DCLG has become the first Whitehall department to publish online details of corporate credit card expenditure.
Spend data published today (28 February 2011) for the department’s ‘procurement card’ covers the period 12 May 2010 to 31 January 2011.
The data will continue to be published on a month by month basis.
The move is the latest in an effort to drive forward a new era of transparency and openness in government.
Government Procurement Cards are issued to specific employees, in central Whitehall and some local authorities, as a way of buying in low value goods and services.
The department has already committed to publishing details of all its spending over £500 online. Having urged local authorities to follow suit, all except a very small minority have now adopted a transparent approach.

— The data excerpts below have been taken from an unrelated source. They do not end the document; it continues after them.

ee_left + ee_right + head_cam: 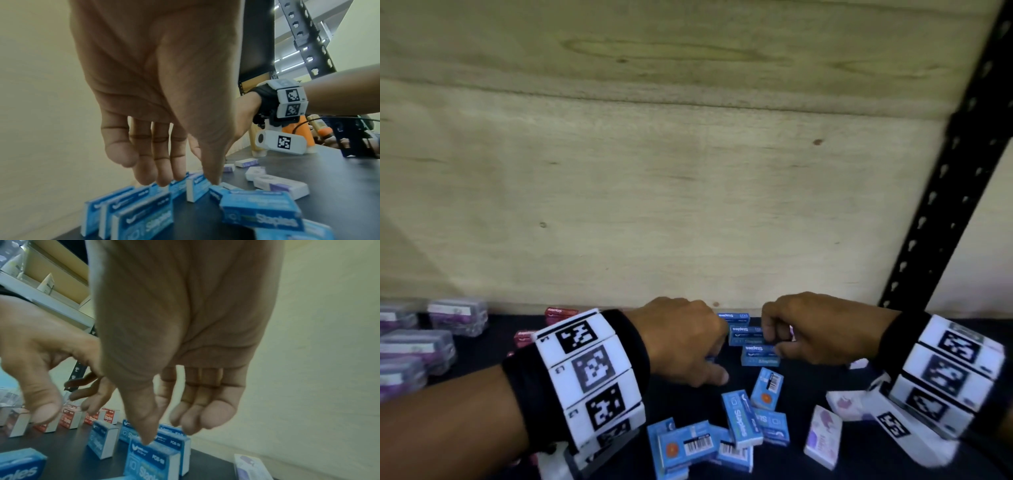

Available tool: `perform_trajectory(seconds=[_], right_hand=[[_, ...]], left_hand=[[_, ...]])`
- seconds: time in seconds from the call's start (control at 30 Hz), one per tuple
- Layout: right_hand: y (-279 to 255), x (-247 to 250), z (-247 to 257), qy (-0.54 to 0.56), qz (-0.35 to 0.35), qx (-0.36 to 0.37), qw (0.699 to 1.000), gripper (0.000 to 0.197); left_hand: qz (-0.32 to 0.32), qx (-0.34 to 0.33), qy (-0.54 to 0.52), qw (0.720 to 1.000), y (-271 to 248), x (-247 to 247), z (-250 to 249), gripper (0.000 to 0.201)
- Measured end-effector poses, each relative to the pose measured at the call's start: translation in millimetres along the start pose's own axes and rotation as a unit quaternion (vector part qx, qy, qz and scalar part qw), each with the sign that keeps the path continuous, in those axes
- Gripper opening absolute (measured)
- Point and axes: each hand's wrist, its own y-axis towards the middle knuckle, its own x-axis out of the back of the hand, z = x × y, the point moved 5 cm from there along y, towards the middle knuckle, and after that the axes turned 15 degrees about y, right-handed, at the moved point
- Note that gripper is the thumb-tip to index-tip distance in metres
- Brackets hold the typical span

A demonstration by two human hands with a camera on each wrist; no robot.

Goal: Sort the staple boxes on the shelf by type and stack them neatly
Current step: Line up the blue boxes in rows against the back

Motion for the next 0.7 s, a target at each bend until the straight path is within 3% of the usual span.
perform_trajectory(seconds=[0.13, 0.23, 0.47, 0.7], right_hand=[[-12.7, -12.8, 9.0, 0.011, 0.072, 0.031, 0.997, 0.028], [-17.7, -27.2, 12.0, -0.002, 0.105, 0.029, 0.994, 0.040], [-25.4, -32.1, 5.7, -0.040, 0.078, -0.002, 0.996, 0.038], [-32.3, -30.6, 0.2, -0.004, 0.057, -0.034, 0.998, 0.033]], left_hand=[[0.028, -0.029, -0.013, 0.999, -4.6, -5.4, -20.4, 0.065], [0.050, -0.055, -0.021, 0.997, -6.6, -9.7, -32.5, 0.072], [0.054, -0.066, -0.075, 0.994, -13.1, -7.5, -38.0, 0.064], [0.042, -0.096, -0.124, 0.987, -13.1, -10.1, -37.8, 0.062]])
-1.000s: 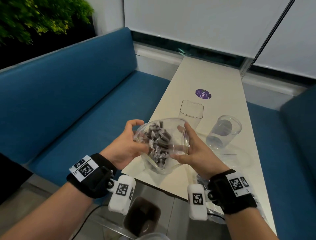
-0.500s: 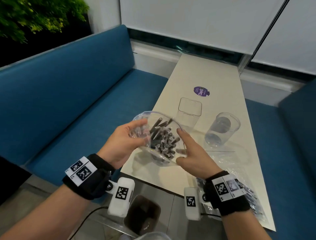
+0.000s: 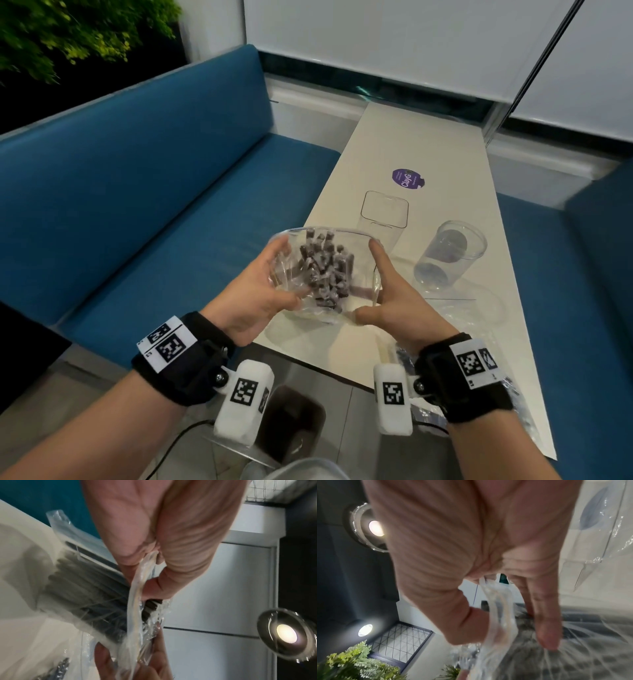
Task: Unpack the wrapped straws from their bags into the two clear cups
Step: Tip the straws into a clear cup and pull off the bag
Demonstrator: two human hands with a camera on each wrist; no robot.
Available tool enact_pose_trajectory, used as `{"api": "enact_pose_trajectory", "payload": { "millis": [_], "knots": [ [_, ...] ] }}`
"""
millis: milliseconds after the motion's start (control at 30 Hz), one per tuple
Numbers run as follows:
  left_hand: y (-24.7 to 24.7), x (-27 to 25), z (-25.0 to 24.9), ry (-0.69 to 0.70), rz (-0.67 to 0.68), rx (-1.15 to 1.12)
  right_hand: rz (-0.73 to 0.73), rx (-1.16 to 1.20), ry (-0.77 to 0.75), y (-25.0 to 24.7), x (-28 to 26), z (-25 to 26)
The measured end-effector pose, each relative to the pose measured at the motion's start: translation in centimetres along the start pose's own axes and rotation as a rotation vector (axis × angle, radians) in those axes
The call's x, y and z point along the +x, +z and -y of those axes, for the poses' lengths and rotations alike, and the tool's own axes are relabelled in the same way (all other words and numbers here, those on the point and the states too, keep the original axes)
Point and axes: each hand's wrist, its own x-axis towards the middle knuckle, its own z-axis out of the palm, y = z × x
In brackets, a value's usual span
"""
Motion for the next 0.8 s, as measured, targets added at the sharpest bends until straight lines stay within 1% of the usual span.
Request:
{"api": "enact_pose_trajectory", "payload": {
  "millis": [67,167,233,300,433,533,600,667,733,800],
  "knots": [
    [0.0,-0.1,0.3,0.008,-0.012,0.021,0.001,-0.007,-0.006,0.3,0.0,-0.4],
    [0.1,-0.3,0.8,0.010,0.031,0.230,-0.041,0.117,-0.004,0.7,0.2,-0.9],
    [0.3,-0.3,1.1,-0.019,0.016,0.318,-0.079,0.089,-0.024,0.9,0.4,-1.1],
    [0.4,-0.2,1.2,-0.041,-0.017,0.320,-0.071,0.026,-0.024,0.9,0.5,-1.1],
    [0.6,0.7,1.1,-0.094,-0.007,0.242,-0.017,-0.165,0.006,0.4,0.5,-1.3],
    [0.4,2.3,1.2,-0.113,0.004,0.153,-0.037,-0.274,0.036,0.0,0.8,-1.3],
    [0.5,3.2,1.1,-0.102,0.009,0.136,-0.049,-0.285,0.059,-0.1,1.1,-1.2],
    [0.9,3.5,0.7,-0.085,0.014,0.242,-0.061,-0.231,0.076,-0.3,1.5,-1.5],
    [1.1,3.6,0.6,-0.053,0.066,0.431,-0.072,-0.172,0.105,-0.6,2.0,-1.8],
    [1.4,3.6,0.5,-0.051,0.099,0.570,-0.114,-0.216,0.110,-0.6,2.4,-1.9]
  ]
}}
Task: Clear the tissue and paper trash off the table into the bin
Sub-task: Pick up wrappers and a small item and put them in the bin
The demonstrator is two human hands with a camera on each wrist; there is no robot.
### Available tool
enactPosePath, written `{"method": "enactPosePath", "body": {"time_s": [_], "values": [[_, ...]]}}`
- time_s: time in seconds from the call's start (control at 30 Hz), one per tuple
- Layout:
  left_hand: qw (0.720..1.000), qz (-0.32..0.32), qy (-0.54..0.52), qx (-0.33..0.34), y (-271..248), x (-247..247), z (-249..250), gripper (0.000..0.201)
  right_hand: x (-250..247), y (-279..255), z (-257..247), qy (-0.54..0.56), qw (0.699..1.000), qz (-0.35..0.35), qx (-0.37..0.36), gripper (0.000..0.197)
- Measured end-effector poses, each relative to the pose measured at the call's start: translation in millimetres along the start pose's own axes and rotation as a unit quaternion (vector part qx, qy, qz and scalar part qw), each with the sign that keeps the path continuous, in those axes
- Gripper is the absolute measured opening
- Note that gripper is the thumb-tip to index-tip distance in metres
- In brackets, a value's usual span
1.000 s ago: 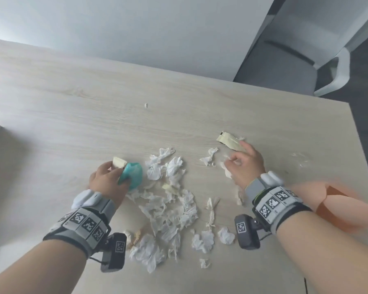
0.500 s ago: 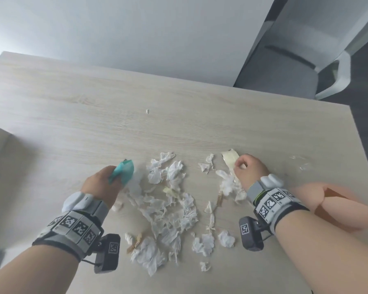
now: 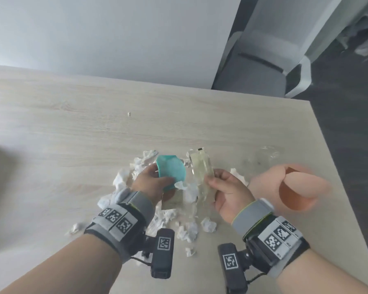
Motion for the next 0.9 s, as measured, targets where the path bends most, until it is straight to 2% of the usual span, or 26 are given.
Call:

Ministers believe the public, as taxpayers, should be able to scrutinise how their money is being spent as this will help root out waste, spot duplication and achieve better value for money.
The decision to publish procurement card data follows the review by Sir Philip Green which found that the government had consistently failed to make the most of its scale, buying power and credit rating.
Communities Secretary Eric Pickles said:
“We are continuing to break new ground on transparency. By shining a light on our own accounts and opening up another avenue for the public to see how their taxes are being spent. We are keeping our commitment to a new and more open government that is ready to root out waste and making the taxpayers’ cash go further.
“The data is already showing us where we could do things differently. There will always be room for improvement and opportunities to bear down on costs and get better deals.
“Transparency must be the underlying principal behind everything councils do. The overwhelming majority are already publishing their spend data over £500 online and I urge them to ensure that they also publish their corporate credit card spend over £500. Opening up the books for public scrutiny can help save money in tough times and protect the frontline by cutting waste and unnecessary costs.”